Carmel Valley puppeteer brings Halloween magic to the beach

Carmel Valley resident Jacob Surovsky built a giant puppet for Halloween night.
Carmel Valley resident Jacob Surovsky built a giant puppet for Halloween night.
(Courtesy)

A spooky, 12-foot tall apparition appeared on the beach in Del Mar on Halloween night, framed by a sunset on fire. The bit of Halloween fun was the creation of local puppeteer and designer Jacob Surovsky.

Surovksy, a lifelong Carmel Valley resident and member of Canyon Crest Academy’s class of 2016, graduated this spring from the University of Southern California with a degree in arts, technology and the business of innovation. Home since March due to the pandemic he has been doing mostly game design on his computer but decided to take on one of the largest puppetry projects he has ever done, making use of his parents’ garage.

“I’ve wanted to build a giant puppet for awhile so it was nice to finally have the space and the time,” he said.

Jacob Surovsky wearing the skeleton of the puppet at his home.
(Courtesy)

Surovsky borrowed a back harness from his friend and mentor Lynne Jennings, the president of the San Diego Guild of Puppetry, and began building up the creature’s “bones” using items that were mostly found around the house.

He used PVC pipes, hula hoops and ribbons of cardboard to build the skeletal structure and then wrapped it in old bedsheets that were spray painted to look more monstrous and aged. The haunting head was made of cardboard with tule as hair.
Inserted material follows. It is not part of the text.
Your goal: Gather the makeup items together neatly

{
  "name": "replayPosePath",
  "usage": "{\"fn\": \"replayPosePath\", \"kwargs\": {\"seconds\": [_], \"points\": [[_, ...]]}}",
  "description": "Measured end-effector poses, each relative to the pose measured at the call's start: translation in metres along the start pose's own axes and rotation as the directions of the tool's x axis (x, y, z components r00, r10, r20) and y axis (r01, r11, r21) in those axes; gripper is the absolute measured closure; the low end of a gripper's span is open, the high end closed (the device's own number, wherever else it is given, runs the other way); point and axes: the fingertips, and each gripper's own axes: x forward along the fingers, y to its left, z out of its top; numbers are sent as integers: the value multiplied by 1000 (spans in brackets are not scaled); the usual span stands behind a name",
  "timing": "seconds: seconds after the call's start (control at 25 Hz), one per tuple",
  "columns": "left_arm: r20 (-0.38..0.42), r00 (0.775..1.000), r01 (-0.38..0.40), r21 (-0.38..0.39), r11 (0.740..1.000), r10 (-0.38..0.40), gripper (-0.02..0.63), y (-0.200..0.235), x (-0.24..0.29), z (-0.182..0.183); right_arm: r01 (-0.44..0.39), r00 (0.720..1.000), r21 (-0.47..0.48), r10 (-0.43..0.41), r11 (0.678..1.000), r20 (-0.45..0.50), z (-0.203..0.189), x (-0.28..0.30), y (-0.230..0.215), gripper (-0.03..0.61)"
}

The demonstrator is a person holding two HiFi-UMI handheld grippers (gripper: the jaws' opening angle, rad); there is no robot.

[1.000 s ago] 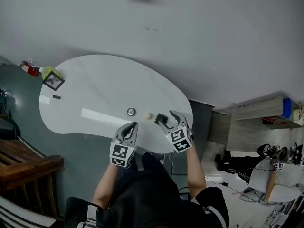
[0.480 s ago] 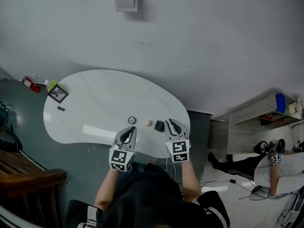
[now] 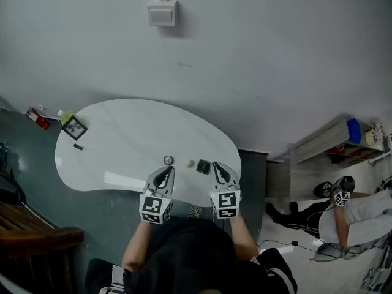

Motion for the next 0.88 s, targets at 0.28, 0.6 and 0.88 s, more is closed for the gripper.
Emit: {"fn": "replayPosePath", "kwargs": {"seconds": [0.28,0.6,0.88], "points": [[6,1000,23,-17,1000,-23,594,-2,3,1,8,1000,-2,-8,1000,-16,-2,-2,2,537],[-4,1000,14,-5,1000,-14,594,7,2,1,-30,999,7,30,1000,-25,-1,6,12,537],[-7,997,-75,-41,996,75,594,35,-14,-3,-194,981,-8,194,981,-28,7,24,64,537]]}}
With the backpack, the puppet was essentially sitting on his shoulders and he was able to use sticks to move the arms and duct tape claw hands.

On Halloween night he took his “Sea Witch” to the beach.
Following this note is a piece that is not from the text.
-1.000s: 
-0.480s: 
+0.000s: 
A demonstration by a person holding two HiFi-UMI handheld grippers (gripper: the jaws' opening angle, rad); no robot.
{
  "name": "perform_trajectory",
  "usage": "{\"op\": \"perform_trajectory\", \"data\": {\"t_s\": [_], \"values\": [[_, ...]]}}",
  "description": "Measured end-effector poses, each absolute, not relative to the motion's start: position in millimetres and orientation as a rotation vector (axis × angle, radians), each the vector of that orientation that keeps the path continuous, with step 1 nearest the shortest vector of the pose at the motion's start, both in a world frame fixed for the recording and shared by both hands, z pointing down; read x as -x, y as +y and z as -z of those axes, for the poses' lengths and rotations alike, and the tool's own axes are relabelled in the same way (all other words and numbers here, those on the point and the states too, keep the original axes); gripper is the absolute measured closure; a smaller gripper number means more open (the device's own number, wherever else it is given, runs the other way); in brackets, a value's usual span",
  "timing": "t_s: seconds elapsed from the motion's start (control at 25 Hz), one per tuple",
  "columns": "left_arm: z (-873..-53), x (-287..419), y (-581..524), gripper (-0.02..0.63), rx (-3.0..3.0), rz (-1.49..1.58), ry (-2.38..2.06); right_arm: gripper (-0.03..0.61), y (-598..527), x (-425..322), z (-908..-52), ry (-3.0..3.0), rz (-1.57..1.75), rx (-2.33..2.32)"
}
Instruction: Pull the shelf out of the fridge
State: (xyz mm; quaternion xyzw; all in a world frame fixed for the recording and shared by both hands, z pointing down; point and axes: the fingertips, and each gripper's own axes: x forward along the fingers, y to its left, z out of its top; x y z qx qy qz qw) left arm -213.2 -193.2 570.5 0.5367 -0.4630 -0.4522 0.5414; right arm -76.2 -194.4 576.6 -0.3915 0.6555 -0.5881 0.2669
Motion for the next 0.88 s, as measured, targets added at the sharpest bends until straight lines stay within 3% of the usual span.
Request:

“It was very fun because I do a lot of live performances and it’s hard to find live performance opportunities that feel fun to do and that are still safe,” Survosky said, noting that the small number of people on the beach that night were able to watch and snap photos from a safe distance.
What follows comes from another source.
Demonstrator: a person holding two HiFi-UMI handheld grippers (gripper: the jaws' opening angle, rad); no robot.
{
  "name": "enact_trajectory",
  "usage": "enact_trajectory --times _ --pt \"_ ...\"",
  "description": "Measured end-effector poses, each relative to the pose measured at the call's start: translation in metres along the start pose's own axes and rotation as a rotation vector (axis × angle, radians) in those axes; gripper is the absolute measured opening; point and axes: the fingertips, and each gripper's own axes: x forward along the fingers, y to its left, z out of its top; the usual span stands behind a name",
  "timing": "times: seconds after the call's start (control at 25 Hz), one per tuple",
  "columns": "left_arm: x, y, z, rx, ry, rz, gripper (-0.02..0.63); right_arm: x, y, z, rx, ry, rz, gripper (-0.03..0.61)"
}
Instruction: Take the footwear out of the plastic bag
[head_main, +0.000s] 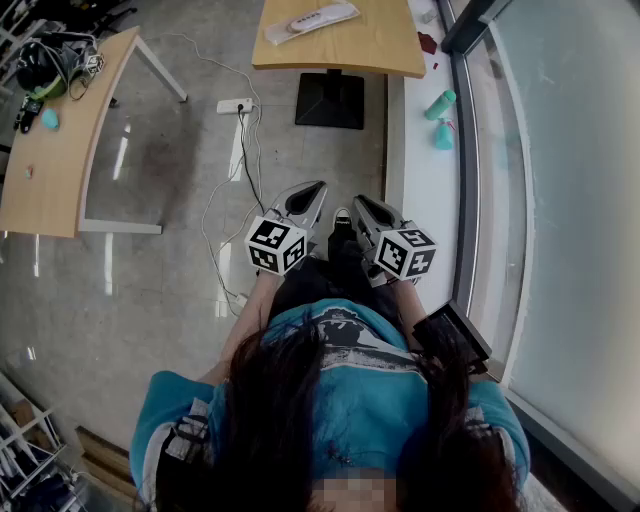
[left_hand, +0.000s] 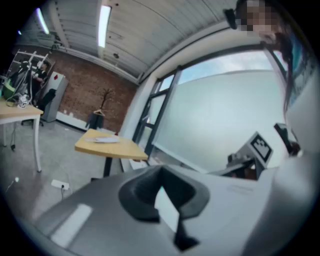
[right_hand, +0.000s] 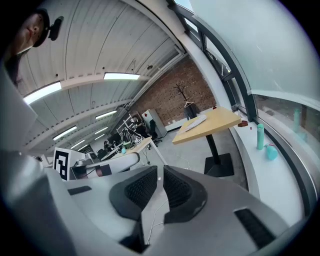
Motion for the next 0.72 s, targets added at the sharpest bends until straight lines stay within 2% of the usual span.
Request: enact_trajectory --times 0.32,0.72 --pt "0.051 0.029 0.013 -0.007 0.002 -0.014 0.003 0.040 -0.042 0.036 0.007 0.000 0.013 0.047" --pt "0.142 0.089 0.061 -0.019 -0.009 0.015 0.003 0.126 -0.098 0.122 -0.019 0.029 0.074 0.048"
Jacob Surovsky's Sea Witch.
(Courtesy)

With the “crazy” sky as the perfect backdrop, he enjoyed the chance to perform and share his monstrous creation. Meant to be a temporary piece, the puppet began to fall apart a little and it began to grow heavy so he was only out walking around for about 45 minutes.

“After so many months spent inside and working in front of a computer, it was really fun to build something real and get to take it out into the world to share some Halloween magic,” Surovsky said.